# My $5 phone can take pictures



## ThinkerT (Jan 2, 2008)

And I blundered onto something called 'Flickr.' 

Call this a test...

https://www.flickr.com/photos/[email protected]/albums/72157687931388901

The first two (green building, yellow trim) are of a miniature diner. (Was supposed to be an ice cream shop, but whatever)

The other two (brown store one pic and arched windows 2nd pic) are opposite sides of a double sided façade/backdrop. 'Big Bargain Company' and a monastery (of sorts), respectively.

Yes, the lighting is not good.

I have several other buildings, these were just the ones convenient for this test.


----------



## ThinkerT (Jan 2, 2008)

Went and added a few more pics to the album.

A overview of 'Bachmann Town' (under construction, like everything else).

2nd shot of 'Big Bargain Company.' ('Middleton')

Part of an older industrial façade. ('Middleton')

Couple of interior shots. 

Lighting could be better.


----------



## Pete Thornton (Jan 2, 2008)

> Lighting could be better.


That's probably your $5 phone. A modern smartphone has amazing photo capabilities, including low light.


----------



## Greg Elmassian (Jan 3, 2008)

You can get better pictures with a straight digital camera if cost is an issue.

Greg


----------



## ThinkerT (Jan 2, 2008)

Greg Elmassian said:


> You can get better pictures with a straight digital camera if cost is an issue.
> 
> Greg


Not so much a 'cost' thing as a 'wow, it can do that?' 

(the contract I work under requires a cell phone in my work vehicle. From experience, I know said phone rings maybe once a week. Hence, I went with the cheapest trac phone at Wally World, and mostly ignored the dratted thing.)


----------



## ThinkerT (Jan 2, 2008)

Still experimenting...

https://www.flickr.com/photos/[email protected]/24281031458/in/album-72157687931388901/

----

https://www.flickr.com/photos/[email protected]/37424981714/in/album-72157687931388901/


----------



## Greg Elmassian (Jan 3, 2008)

OK, still a tiny bit confused...

You are not surprised that a cell phone has a camera, but you are surprised _your _cheap cell phone has a camera, right?

(by the way, SOMEONE paid a lot more than $5 but you got a discount by buying service I would guess, it's unbelievable how much they will discount/subsidize to get the monthly business)

Greg - 641


----------



## ThinkerT (Jan 2, 2008)

Greg Elmassian said:


> OK, still a tiny bit confused...
> 
> You are not surprised that a cell phone has a camera, but you are surprised _your _cheap cell phone has a camera, right?
> 
> ...


The cell phone itself is $5. The 90 day plan with 120 minutes adds another $20 to that. This is actually the second one. Battery croaked in the first because I forgot about it for so long, and the guy at Wally World told me it was far cheaper to just buy another phone. 

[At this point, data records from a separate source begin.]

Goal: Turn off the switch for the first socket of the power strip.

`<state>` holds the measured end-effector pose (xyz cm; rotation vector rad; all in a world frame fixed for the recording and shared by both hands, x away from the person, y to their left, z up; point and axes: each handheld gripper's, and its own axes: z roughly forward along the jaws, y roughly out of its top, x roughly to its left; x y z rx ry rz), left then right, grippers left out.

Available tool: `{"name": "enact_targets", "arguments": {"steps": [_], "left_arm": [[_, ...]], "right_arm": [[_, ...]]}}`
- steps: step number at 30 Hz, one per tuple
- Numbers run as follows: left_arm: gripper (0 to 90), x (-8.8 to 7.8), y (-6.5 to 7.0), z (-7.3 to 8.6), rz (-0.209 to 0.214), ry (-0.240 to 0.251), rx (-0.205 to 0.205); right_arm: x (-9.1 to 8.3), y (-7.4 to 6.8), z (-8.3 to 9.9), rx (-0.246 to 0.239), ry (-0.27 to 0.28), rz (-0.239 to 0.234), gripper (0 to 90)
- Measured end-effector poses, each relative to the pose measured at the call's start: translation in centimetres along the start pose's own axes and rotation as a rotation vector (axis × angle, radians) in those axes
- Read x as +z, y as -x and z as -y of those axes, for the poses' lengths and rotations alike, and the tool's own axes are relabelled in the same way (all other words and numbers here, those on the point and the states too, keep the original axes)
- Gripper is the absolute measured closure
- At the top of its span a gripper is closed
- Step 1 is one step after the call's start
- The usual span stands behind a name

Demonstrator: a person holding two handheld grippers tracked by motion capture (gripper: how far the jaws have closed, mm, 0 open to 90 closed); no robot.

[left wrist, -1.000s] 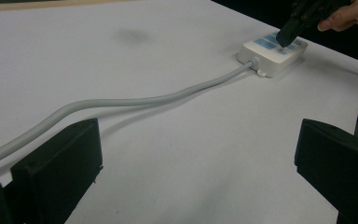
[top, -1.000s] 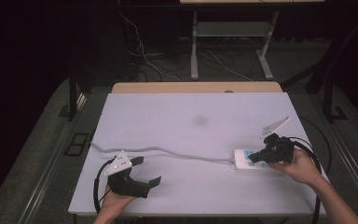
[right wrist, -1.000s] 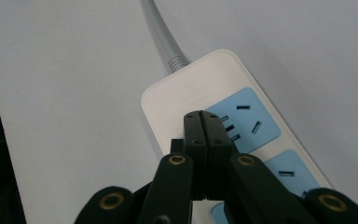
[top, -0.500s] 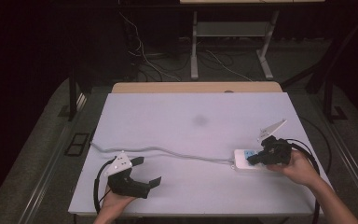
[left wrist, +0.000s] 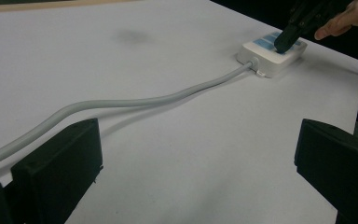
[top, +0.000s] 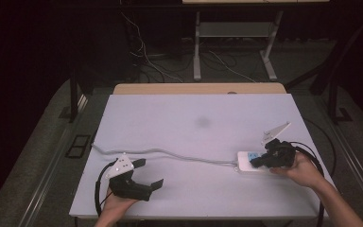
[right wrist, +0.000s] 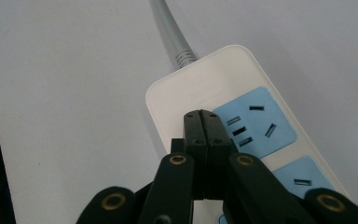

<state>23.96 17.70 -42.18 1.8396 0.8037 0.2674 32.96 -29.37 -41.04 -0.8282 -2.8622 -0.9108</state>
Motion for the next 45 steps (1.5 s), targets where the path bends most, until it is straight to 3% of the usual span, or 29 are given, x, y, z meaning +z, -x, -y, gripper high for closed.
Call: {"name": "enact_targets", "arguments": {"steps": [19, 20, 23, 29, 37, 45], "left_arm": [[0.0, 0.1, -0.1, 0.0, -0.001, -0.007, -0.001], [0.0, 0.1, -0.1, 0.0, 0.000, -0.006, -0.003], [0.0, 0.1, -0.1, 0.0, -0.004, -0.003, -0.005], [0.0, 0.0, -0.2, 0.0, -0.006, 0.002, -0.011], [0.0, 0.0, -0.2, 0.0, -0.005, 0.002, -0.011], [0.0, -0.1, -0.2, 0.0, -0.008, 0.009, -0.011]], "right_arm": [[-0.1, -0.1, -0.1, 0.003, -0.002, 0.006, 90.0], [-0.3, -0.2, -0.2, 0.005, 0.020, -0.010, 90.0], [-0.3, -0.5, -0.7, -0.009, -0.023, 0.006, 90.0], [-0.7, -0.8, -1.9, -0.031, -0.016, 0.001, 90.0], [-1.8, -0.8, -2.8, -0.037, 0.016, 0.011, 90.0], [-2.9, -0.7, -2.8, 0.004, 0.067, 0.023, 90.0]]}}
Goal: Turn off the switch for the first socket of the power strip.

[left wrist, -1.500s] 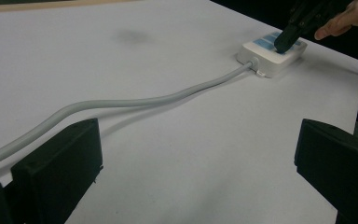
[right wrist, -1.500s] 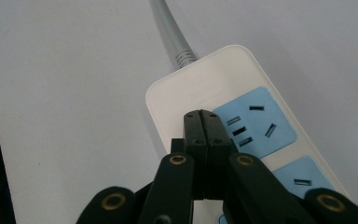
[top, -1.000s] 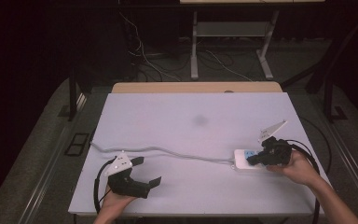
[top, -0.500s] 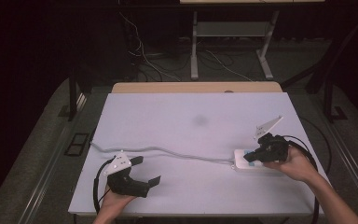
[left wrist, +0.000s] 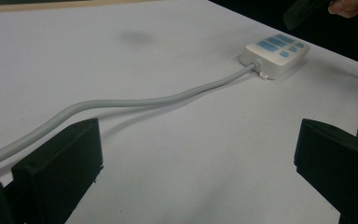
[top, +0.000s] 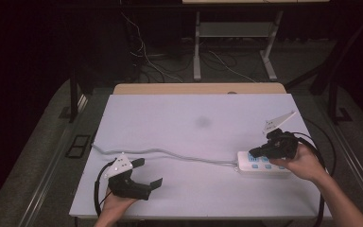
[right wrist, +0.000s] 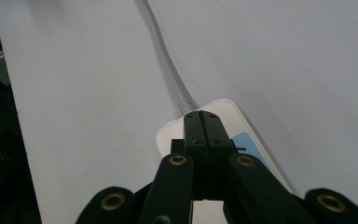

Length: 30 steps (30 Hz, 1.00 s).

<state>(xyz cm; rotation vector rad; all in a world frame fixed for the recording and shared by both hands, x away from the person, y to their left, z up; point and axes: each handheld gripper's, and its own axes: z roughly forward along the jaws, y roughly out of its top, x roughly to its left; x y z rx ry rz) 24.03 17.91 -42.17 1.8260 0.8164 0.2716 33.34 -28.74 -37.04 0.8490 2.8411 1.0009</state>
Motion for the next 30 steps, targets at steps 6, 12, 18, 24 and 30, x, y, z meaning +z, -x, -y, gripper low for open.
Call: {"name": "enact_targets", "arguments": {"steps": [6, 12, 18, 24, 30], "left_arm": [[0.0, 0.1, 0.0, -0.1, 0.002, 0.001, 0.001], [0.0, 0.1, 0.0, -0.1, 0.004, 0.003, 0.001], [0.0, 0.0, 0.0, -0.1, 0.006, 0.007, 0.001], [0.0, -0.1, 0.0, -0.1, 0.004, 0.011, 0.000], [0.0, -0.2, 0.0, -0.1, 0.004, 0.013, 0.001]], "right_arm": [[-0.9, 0.1, 0.1, 0.042, 0.059, 0.020, 89.8], [-1.4, 0.2, 0.2, 0.085, 0.102, 0.042, 89.4], [-1.9, 0.3, 0.6, 0.138, 0.143, 0.059, 86.8], [-2.6, 0.4, 1.5, 0.203, 0.202, 0.075, 77.3], [-3.2, -0.1, 2.7, 0.272, 0.281, 0.128, 49.0]]}}
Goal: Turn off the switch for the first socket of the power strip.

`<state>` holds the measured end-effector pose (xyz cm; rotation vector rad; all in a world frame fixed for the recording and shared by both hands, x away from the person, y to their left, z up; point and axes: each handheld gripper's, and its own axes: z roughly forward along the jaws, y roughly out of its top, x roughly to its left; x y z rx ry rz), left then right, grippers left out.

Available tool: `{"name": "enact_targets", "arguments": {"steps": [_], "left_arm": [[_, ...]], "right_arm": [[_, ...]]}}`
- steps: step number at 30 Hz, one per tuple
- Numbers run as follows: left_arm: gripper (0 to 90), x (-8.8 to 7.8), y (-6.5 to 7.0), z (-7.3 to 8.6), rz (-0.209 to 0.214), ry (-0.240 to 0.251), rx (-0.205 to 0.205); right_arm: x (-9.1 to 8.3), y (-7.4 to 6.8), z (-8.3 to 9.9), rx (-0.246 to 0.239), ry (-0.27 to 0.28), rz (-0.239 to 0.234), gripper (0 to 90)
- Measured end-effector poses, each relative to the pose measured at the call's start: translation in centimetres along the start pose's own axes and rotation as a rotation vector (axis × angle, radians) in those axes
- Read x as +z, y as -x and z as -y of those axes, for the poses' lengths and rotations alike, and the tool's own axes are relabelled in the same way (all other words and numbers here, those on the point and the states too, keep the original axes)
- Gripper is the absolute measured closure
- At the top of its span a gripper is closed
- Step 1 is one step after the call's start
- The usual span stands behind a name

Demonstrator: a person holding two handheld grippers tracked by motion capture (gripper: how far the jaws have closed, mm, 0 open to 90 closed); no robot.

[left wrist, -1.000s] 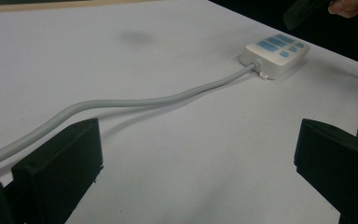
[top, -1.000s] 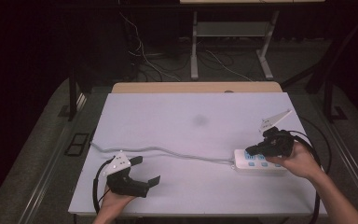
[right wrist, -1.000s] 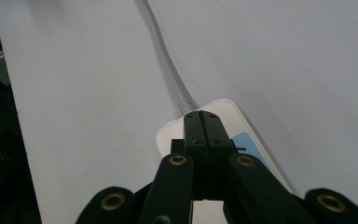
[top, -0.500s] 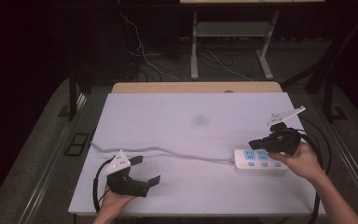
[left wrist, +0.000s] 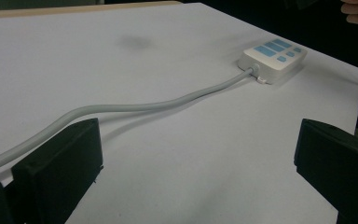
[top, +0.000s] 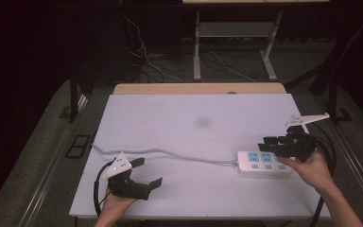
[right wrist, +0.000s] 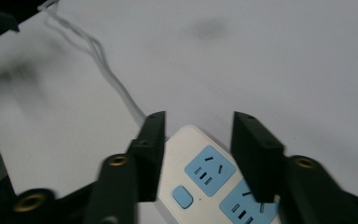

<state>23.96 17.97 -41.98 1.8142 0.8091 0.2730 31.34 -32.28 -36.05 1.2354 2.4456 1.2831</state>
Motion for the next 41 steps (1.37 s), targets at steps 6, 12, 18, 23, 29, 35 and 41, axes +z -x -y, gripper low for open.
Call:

Yes, I am surprised my cheapo phone can take pictures and send them to an email address. (supposedly, it can also text, but that holds no interest for me.) I'd assumed only the more expensive phones had cameras.

I'm not sure, but this thing might also be able to take movies. I'll have to look into that...


----------



## ThinkerT (Jan 2, 2008)

why am I beset with black boxes and white x's instead of pictures?


----------



## Pete Thornton (Jan 2, 2008)

ThinkerT said:


> why am I beset with black boxes and white x's instead of pictures?


Because this website cannot identify the location of the image you are trying to display.

Usually caused by trying to display an image from a photosharing website (like Flickr) that prevents you from displaying the photos elsewhere. To see photos, you have to go to _their_ website where they can show you an adv.
[They do this by displaying the photo using a small piece of code or a script that never shows the actual photo location. Note the flickr link www.flickr.com/photos/138006...7687931388901/ has no actual file name at the end of it.]
_Think yourself lucky. Photobucket wants $400/year to allow you to see your own photos on another website.]
_ 
The solution is to either store the photos on a website like LSC that has no restrictions, or include the photo as an attachment to the post. Another option is to put the photos in a Photo Gallery - see link above on the second menu bar, then use the 'copy link location' to insert a photo link into the thread.

See also
http://forums.mylargescale.com/32-f...ing-pictures-without-your-1stclass-space.html
and
http://forums.mylargescale.com/32-f...st-photos-easy-way-non-1st-class-members.html


----------



## ThinkerT (Jan 2, 2008)

ah-ha!

Thanks!


----------



## Fred Mills (Nov 24, 2008)

I would think that your "$5 telephone" requires a slight bit of help from someone, in order to do anything, including taking a picture...next you will tell us that it makes breakfast, and causes your cat to have kittens...!!...wink...wink...smile...!!


----------



## ThinkerT (Jan 2, 2008)

Fr.Fred said:


> I would think that your "$5 telephone" requires a slight bit of help from someone, in order to do anything, including taking a picture...next you will tell us that it makes breakfast, and causes your cat to have kittens...!!...wink...wink...smile...!!


Well, I did have to figure out which buttons to push...


----------